Diffusion anisotropy changes in stroke lesions less than 24 h after onset have been reported to be elevated, decreased, or both. To address these mixed findings, we sought to characterize temporal changes of diffusion anisotropy by analyzing anatomically distinct ischemic white matter (WM) regions at 3 time phases within the first 34 h of ischemic stroke onset in 26 stroke patients (2 to 5 h, N=7; 7 to 14 h, N=11; 18 to 34 h, N=8).
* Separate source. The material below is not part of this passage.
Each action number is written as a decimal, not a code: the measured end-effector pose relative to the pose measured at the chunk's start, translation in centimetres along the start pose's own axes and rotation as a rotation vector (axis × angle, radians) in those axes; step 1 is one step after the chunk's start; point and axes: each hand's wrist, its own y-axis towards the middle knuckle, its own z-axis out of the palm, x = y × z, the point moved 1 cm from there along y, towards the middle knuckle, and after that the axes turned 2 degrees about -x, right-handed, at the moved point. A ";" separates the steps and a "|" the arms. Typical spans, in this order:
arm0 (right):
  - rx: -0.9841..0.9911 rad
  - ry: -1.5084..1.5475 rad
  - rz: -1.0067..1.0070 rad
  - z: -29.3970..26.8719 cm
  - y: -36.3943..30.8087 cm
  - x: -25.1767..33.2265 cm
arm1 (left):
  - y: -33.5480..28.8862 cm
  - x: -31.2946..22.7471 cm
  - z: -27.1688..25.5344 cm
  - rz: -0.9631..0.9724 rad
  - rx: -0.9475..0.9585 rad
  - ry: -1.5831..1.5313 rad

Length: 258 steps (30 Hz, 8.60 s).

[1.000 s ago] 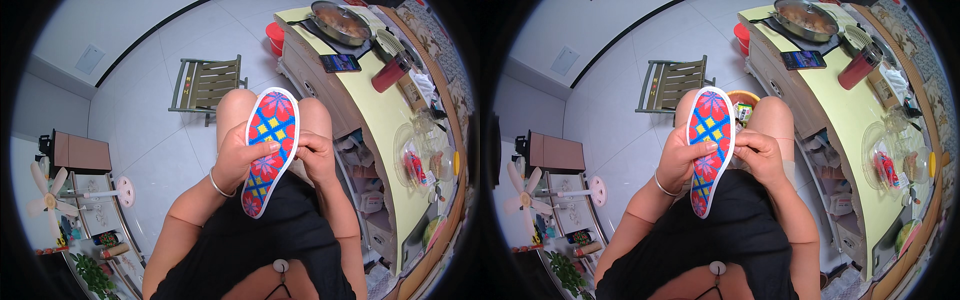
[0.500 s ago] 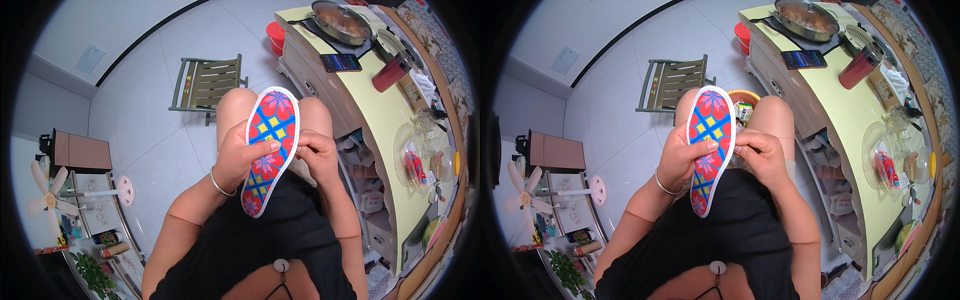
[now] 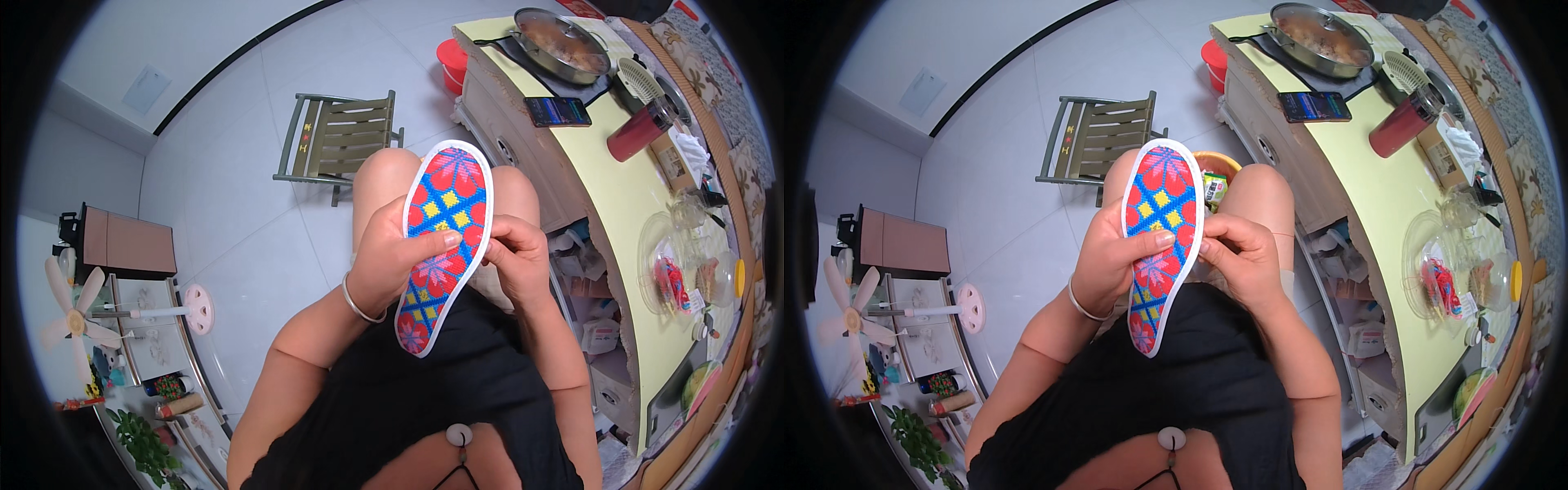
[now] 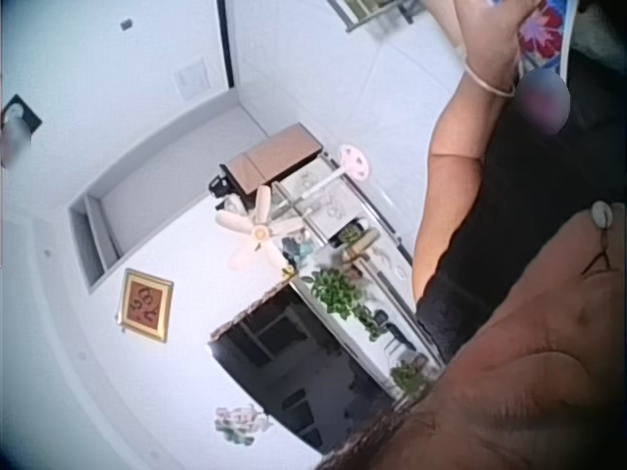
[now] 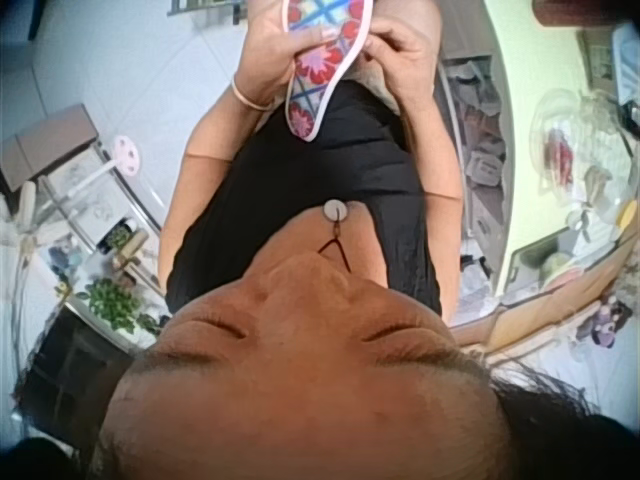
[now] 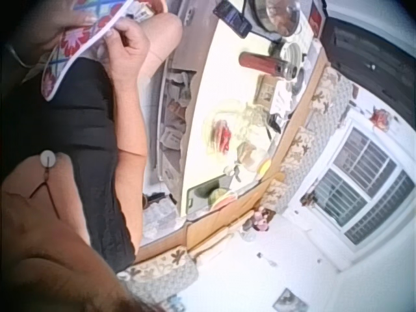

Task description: The person is stitching a colorful patterned insole with a red thread, pulling the thread through the material using a needle and handling the insole by hand.

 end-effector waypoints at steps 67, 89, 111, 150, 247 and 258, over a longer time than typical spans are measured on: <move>-0.829 0.467 -0.779 -22.3 -13.3 17.7 | -0.6 -6.7 -11.8 0.865 -0.555 1.391; -0.266 -1.027 -0.704 1.4 0.5 2.6 | -0.1 -0.1 0.7 0.234 -0.197 0.332; -0.210 -1.204 -0.680 2.0 0.0 2.6 | -0.6 0.9 1.4 0.456 -0.247 0.673; -0.845 0.656 -0.631 -36.8 -15.2 7.1 | 0.5 -4.7 -11.4 0.389 -0.051 -0.322; -0.216 -1.100 -0.665 1.6 0.4 2.2 | -0.3 0.3 0.2 0.307 -0.252 0.416; -0.210 -1.139 -0.647 1.8 0.2 2.4 | -0.6 0.3 0.0 0.323 -0.244 0.458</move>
Mean diffusivity (Trace/3 apparent diffusion coefficient (ADC)), fractional anisotropy (FA), and T2-weighted signal intensity were measured for major and subcortical WM in lesions defined by a >or=30% drop in Trace/3 ADC. Major WM tract lesions with mean decreases of approximately 40% in relative (r) Trace/3 ADC showed an increased rFA of 1.11+/-0.18 (P<0.01) during the hyperacute phase (2 to 5 h), whereas rFA declined to 0.90+/-0.20 (P<0.01) and 0.88+/-0.12 (P<0.01) in the acute (7 to 14 h) and subacute (18 to 34 h) phases, respectively. Of those patients with lesions in major WM, 4 of 8 patients <or=7 h showed elevated rFA as opposed to none of the remaining 13 patients after 7 h. A greater proportion of the evaluated WM regions-of-interest (ROI) in the hyperacute phase revealed increases in rFA (60%), whereas conversely large proportions of ROIs (55% and 59%) in the acute and subacute phases showed reduced rFA. Similar anisotropy changes were noted in subcortical WM regions in the gyri.

PMID:
16552424
DOI:
10.1038/sj.jcbfm.9600294
[Indexed for MEDLINE]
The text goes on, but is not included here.